Over to Cat they trot, as she marvels at how Robbie managed to jump quite that high with all those limbs to get in the way. Nigel starts for the judges, telling us all that that was danced to the "Hot Honey Rag" which sounds like something used to clean the drains at Kraft World (formally Cadbury World) and then he totally games the audience by saying "I have to say Lizzie, that sometimes your facial expressions don't come through...erm...*wait for boo*" before camping up that what he was GOING TO SAY was that SOMETIMES she's like that but NOT TONIGHT. And he does this with none of the prissiness that a Simon Cowell might give it, and with the wink to the expensive seats that this is all showbiz nonsense, and this is why Nigel Lithgow is my favourite judge currently working in reality tv. [I'm telling Mary Murphy you said that. - Steve]

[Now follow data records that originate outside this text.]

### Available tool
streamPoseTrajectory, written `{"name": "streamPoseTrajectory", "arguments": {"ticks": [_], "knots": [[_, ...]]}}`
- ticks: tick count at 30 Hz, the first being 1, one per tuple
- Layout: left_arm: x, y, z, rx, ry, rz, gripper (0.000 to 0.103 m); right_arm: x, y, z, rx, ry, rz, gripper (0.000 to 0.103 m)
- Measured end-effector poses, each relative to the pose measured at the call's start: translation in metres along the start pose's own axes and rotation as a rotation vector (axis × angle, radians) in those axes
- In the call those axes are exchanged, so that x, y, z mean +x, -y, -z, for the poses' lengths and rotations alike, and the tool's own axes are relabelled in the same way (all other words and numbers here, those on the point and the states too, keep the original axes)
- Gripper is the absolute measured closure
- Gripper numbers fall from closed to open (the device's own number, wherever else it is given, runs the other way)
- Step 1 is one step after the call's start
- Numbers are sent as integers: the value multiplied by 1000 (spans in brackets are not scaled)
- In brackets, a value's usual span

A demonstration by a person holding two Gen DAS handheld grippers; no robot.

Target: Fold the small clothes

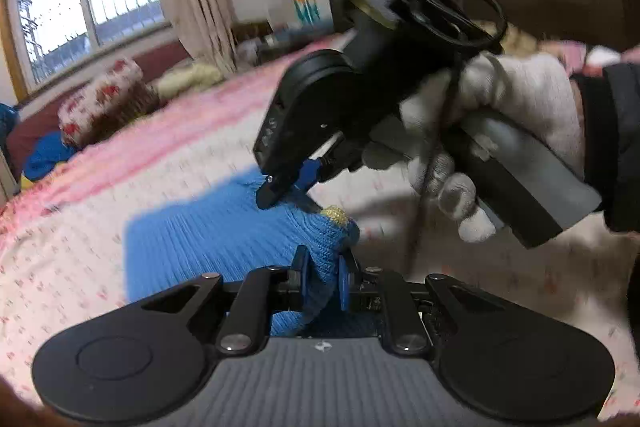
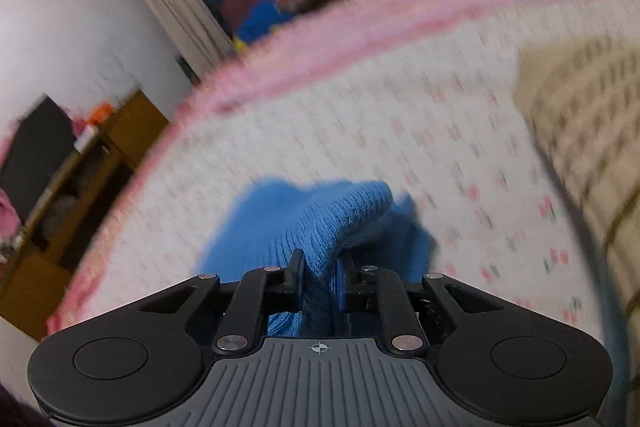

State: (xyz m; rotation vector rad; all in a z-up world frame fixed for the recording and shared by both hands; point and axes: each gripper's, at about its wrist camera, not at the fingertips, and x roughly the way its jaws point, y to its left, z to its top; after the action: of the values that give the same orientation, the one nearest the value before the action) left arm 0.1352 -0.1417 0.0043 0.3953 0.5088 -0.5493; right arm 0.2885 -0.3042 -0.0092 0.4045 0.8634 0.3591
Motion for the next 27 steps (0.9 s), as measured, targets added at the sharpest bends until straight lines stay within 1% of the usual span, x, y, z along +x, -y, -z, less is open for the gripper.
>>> {"name": "streamPoseTrajectory", "arguments": {"ticks": [1, 2, 4, 7, 10, 13, 14, 16, 17, 19, 21, 23, 24, 26, 27], "knots": [[3, 3, 4, 10, -22, 7, 81, 3, 3, 4, 13, -2, -4, 86], [4, 5, 6, 17, -31, 9, 81, 2, 6, 5, 40, 5, -25, 84], [0, 6, 9, 25, -37, 14, 80, -3, 10, 3, 72, 11, -53, 84], [-9, -1, 10, 20, -34, 22, 80, -14, 8, 6, 43, 21, -43, 83], [-17, -1, 12, 6, -33, 38, 80, -20, 2, 7, 36, 34, -42, 79], [-25, -1, 12, -5, -28, 59, 80, -28, -4, 6, 21, 78, 15, 79], [-33, 4, 14, -6, -25, 59, 79, -31, -7, 6, 5, 93, 44, 79], [-41, -2, 15, -24, -21, 61, 79, -35, -15, 5, -48, 124, 109, 79], [-46, -6, 16, -47, -21, 62, 79, -38, -19, 5, -71, 140, 121, 79], [-49, -20, 12, -101, -17, 58, 79, -41, -25, 3, -94, 155, 87, 79], [-52, -30, 10, -142, -4, 32, 79, -36, -33, 0, -115, 151, 54, 79], [-51, -45, 5, -179, 11, -1, 78, -25, -40, -3, -148, 128, 59, 79], [-50, -54, 3, -203, 17, -21, 78, -19, -40, -4, -161, 114, 64, 79], [-47, -69, 2, -252, 27, -41, 77, -5, -37, -3, -165, 67, 110, 80], [-43, -75, 2, -273, 26, -46, 74, 0, -33, 0, -159, 41, 130, 82]]}}
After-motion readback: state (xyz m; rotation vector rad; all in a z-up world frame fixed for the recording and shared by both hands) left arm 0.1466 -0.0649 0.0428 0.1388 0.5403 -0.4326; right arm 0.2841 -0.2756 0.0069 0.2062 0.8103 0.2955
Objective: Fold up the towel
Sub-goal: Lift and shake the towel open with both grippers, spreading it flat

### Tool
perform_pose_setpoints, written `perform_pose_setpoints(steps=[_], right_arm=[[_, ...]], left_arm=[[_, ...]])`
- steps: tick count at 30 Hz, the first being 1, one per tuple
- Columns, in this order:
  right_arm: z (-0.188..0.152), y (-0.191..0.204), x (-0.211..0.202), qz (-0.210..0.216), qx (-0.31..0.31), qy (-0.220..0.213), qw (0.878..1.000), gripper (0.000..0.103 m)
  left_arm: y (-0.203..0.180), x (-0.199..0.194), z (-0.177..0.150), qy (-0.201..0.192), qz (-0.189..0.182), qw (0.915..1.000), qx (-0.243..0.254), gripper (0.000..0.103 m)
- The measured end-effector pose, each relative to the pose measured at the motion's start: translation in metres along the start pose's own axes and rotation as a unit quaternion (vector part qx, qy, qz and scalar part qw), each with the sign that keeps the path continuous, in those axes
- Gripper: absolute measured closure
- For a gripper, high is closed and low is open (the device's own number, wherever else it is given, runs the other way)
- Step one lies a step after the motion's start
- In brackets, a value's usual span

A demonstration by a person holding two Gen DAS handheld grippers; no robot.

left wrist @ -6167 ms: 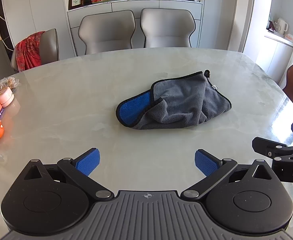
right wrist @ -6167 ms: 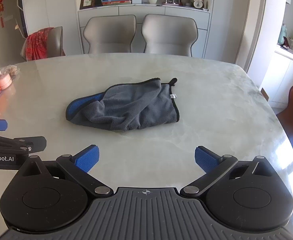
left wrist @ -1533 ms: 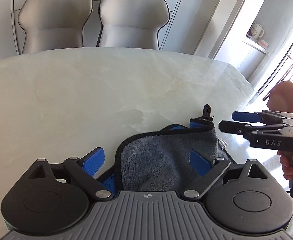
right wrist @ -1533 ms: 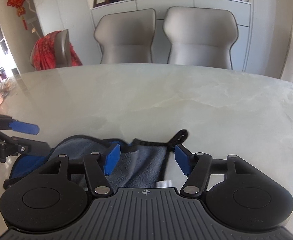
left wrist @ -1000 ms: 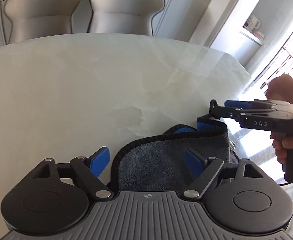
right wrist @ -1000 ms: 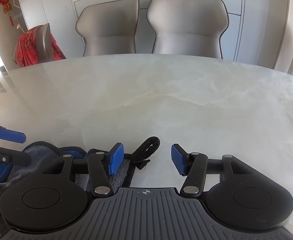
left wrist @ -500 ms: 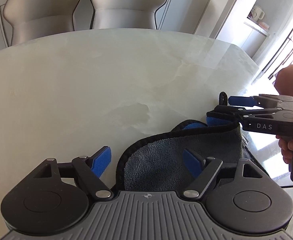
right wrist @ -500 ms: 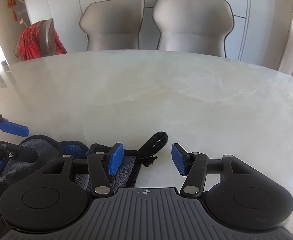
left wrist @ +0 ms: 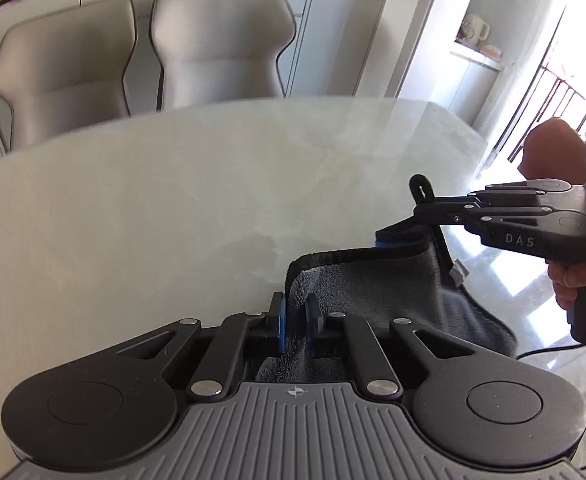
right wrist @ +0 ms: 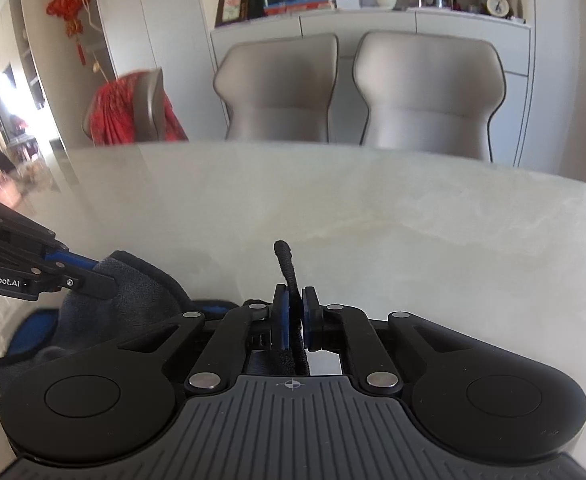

Anyway, he liked all the physical comedy gleaned from the height difference between the two and also gives Giant Lady the shout-out she deserves. Arlene next, and she says the routine needed a cartoony energy, like Tom & Jerry or Judy Garland and Mickey Rooney. I know Liza Minnelli is a cartoon, but I think her mother was in fact real. Although thinking about that's making me feel a bit "Who Framed Roger Rabbit?". Anyway she then utterly nonsenses that she "didn't think they'd deliver because they were picked out of tens of thousands of dancers because they were excellent in their styles but then they delivered on every level". That makes NO.EFFING.SENSE. She thought they'd be rubbish BECAUSE they're good at their style? Seriously, no effing sense whatsoever. Louise said she liked it, but worries that people at home might underestimate just how hard it is to get that sort of comic repartee down in dance, and then Sisco finishes by squeaking that if the public don't put Robbie & Lizzie through "I'm a gonna git you" and making animal noises.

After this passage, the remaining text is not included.